Scrivi che le donne possono essere trovate dove la tecnologia rende la vita più facile, migliore e più connessa, dove la funzione è al primo posto. Puoi farci un esempio? E perché è così, secondo te?

L’ipertesto è un buon esempio. Oggi pensiamo all’“ipertesto” come a qualcosa che fa parte del Web, ma è una disciplina molto più antica, che risale agli anni ’60: è semplicemente lo studio di come gestire e collegare insieme idee e materiale multimediale. I ricercatori di ipertesto hanno progettato l’architettura dell’informazione e le convenzioni per facilitare l’apprendimento e la formazione di connessioni significative. Molte donne hanno lavorato nel design ipertestuale per decenni prima del Web. Questi studiosi hanno stabilito che i collegamenti dovrebbero sempre muoversi in due direzioni e che non dovrebbero mai essere così strettamente legati al materiale da rischiare che gli utenti perdano le preziose informazioni contenute all’interno del collegamento stesso. La loro saggezza non è stata applicata al design del Web, e di conseguenza il Web è pieno di collegamenti interrotti e di Errori 404. Può sembrare una cosa da poco, ma ogni volta che otteniamo un errore 404, perdiamo, per sempre, informazioni importanti su ciò che collega due idee insieme. Le donne che lavoravano nell’ipertesto prima del Web pensavano molto attentamente al significato e al modo in cui gli utenti avrebbero tratto vantaggio dalla formazione e dalla conservazione di connessioni significative.

Avevi in mente alcuni punti di riferimento che hanno influenzato la tua mentalità e il tuo approccio?

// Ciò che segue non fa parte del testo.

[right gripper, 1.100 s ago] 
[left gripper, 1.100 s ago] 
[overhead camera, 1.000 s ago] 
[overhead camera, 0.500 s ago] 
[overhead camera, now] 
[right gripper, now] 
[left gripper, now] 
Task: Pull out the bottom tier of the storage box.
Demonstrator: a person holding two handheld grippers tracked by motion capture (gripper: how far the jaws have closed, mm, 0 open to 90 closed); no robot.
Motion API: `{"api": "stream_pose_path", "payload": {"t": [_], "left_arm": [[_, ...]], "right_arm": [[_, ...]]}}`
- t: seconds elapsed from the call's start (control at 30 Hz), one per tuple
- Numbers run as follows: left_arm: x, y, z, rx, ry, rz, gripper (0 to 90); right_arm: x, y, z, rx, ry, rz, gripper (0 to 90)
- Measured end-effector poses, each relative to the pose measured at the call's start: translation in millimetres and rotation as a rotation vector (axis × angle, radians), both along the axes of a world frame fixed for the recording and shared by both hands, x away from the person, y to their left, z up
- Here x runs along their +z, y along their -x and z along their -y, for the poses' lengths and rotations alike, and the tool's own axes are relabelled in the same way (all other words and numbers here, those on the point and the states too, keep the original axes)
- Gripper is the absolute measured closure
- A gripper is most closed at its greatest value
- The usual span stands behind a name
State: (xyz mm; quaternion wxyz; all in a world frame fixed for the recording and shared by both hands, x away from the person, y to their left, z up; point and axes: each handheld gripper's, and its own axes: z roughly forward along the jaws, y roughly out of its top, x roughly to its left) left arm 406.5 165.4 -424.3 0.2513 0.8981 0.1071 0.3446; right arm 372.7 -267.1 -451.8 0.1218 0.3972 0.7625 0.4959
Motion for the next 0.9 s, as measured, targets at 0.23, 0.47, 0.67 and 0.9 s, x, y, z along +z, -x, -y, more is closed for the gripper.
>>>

Sono stata davvero ispirata da artiste e scrittrici cyber-femministe degli anni ’90, come il collettivo artistico australiano VNS Matrix e la critica culturale britannica Sadie Plant, il cui libro Zeroes + Ones ha avuto una grande influenza sul mio approccio: intreccia letteratura, storia culturale e psicoanalisi nel suo studio sulle donne nella “tecnocultura”. Questo approccio più ampio e olistico mi ha incoraggiato ad aprire la mia storia per includere designer, artisti, costruttori di comunità e organizzatori politici.

Pensi che vivremmo in un mondo diverso, con tecnologie diverse e un Internet diverso, se le donne avessero avuto più ruoli da protagonista, più credito e più potere di esplorare le proprie idee?

Una delle donne di cui parlo nel libro, l’informatica Wendy Hall, parla del Web come di un enorme esperimento di laboratorio. Dice che siamo i topi che corrono in un labirinto di nostra progettazione. Non c’è nulla di inevitabile nelle piattaforme con cui lottiamo ogni giorno. Sono state formate da scelte umane e possono essere cambiate da scelte umane. È facile sentirsi bloccati dal modo in cui sono le cose, ma se le cose si fossero svolte in modo anche leggermente diverso, potremmo vivere in un altro mondo.